Aim of the task:
Across the data below, how many lines have the word "outline" in them? Respond with the number alone.

Entries supplied:

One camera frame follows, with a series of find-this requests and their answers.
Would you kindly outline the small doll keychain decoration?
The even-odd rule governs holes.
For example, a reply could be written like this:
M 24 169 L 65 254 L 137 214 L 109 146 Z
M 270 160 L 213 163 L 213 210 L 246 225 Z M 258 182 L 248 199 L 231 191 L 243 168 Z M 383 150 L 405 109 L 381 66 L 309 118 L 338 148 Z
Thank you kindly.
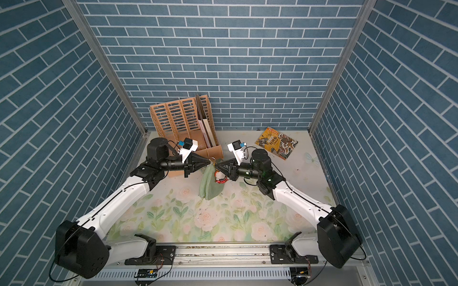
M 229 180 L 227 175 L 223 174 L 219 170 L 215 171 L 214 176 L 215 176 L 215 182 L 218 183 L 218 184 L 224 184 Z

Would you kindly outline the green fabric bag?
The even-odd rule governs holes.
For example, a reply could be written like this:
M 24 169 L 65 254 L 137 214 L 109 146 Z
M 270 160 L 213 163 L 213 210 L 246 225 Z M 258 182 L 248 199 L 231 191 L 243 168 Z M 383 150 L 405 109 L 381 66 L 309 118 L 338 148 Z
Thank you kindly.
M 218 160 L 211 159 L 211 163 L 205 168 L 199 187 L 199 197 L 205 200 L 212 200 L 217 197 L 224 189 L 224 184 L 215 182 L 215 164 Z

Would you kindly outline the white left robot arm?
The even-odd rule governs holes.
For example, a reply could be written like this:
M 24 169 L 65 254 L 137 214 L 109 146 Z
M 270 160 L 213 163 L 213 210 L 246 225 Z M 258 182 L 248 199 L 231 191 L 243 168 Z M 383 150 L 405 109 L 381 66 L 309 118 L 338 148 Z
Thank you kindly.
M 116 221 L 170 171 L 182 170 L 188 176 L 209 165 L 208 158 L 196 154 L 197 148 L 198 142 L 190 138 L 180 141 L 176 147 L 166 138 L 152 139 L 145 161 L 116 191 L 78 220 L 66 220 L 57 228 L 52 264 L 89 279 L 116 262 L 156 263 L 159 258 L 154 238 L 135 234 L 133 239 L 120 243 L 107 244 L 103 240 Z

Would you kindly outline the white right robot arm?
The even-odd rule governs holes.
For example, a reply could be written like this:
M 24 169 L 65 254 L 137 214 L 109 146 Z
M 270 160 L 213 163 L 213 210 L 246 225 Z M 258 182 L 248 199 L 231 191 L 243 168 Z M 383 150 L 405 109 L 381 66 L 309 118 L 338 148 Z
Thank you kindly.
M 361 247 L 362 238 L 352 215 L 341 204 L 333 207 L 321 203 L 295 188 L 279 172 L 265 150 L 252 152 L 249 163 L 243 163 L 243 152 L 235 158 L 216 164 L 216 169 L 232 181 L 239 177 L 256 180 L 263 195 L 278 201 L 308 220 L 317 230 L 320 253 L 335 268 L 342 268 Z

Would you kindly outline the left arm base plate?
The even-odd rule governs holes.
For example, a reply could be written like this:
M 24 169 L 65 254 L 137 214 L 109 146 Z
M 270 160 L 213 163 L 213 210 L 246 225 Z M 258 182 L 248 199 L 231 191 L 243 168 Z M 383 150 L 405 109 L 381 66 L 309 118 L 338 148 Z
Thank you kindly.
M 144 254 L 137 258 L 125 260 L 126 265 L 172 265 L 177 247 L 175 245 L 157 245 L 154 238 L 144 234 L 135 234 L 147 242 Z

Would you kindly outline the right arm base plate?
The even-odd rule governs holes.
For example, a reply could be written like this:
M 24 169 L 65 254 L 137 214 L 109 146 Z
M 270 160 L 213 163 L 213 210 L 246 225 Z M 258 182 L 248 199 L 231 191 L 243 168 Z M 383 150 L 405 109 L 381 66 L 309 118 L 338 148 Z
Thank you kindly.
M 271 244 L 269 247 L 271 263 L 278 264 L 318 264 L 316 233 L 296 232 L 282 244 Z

...

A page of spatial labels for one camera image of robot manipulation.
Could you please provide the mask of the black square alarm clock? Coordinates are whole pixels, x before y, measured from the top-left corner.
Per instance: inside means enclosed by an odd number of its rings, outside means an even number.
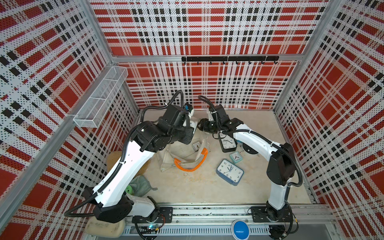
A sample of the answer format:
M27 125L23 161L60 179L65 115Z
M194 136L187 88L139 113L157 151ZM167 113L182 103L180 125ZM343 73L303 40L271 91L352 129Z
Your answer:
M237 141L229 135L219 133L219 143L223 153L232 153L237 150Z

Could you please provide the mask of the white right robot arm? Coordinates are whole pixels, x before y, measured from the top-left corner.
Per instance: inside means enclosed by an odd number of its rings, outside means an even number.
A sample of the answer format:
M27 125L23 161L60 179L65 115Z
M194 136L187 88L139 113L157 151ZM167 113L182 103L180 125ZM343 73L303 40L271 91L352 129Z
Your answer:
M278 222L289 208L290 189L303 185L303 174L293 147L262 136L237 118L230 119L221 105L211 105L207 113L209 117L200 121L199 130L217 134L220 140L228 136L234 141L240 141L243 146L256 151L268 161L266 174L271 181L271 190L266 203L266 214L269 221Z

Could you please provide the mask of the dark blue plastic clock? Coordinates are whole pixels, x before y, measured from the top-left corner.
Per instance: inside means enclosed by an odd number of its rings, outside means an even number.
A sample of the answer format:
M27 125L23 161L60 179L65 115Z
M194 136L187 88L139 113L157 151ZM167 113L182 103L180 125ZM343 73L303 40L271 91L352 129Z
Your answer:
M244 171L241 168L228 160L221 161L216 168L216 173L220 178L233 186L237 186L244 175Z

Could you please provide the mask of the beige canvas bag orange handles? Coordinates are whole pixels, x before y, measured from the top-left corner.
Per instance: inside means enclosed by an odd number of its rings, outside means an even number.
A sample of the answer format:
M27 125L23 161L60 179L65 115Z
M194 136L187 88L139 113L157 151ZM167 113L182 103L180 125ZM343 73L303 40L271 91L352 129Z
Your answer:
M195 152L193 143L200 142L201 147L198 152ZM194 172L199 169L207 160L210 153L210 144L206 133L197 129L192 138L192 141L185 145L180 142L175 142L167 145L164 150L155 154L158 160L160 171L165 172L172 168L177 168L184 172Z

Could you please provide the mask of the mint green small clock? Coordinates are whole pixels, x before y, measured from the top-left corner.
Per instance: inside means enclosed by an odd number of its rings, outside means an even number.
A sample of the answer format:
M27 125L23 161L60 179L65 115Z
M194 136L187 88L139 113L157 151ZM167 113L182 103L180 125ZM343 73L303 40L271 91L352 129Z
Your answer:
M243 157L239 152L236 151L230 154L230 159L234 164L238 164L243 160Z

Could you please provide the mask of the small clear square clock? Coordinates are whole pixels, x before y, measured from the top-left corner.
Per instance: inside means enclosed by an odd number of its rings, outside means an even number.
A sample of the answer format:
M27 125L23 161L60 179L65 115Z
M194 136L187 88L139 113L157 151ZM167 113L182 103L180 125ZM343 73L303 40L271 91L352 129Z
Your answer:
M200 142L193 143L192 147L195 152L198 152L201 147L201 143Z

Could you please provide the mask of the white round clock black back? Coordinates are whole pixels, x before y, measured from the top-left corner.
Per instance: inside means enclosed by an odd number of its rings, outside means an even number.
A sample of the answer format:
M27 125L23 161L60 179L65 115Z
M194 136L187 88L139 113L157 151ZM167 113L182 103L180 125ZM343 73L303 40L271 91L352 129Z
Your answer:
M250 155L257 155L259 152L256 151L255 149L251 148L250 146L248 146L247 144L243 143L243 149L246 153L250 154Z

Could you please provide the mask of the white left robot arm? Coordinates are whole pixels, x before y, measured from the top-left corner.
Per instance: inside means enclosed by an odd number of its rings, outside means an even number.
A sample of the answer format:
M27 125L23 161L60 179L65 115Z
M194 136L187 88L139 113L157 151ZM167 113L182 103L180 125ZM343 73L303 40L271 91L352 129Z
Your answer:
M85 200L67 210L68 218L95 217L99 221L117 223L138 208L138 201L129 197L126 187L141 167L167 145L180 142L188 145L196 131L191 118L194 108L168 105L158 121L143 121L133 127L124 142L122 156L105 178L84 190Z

Task output:
6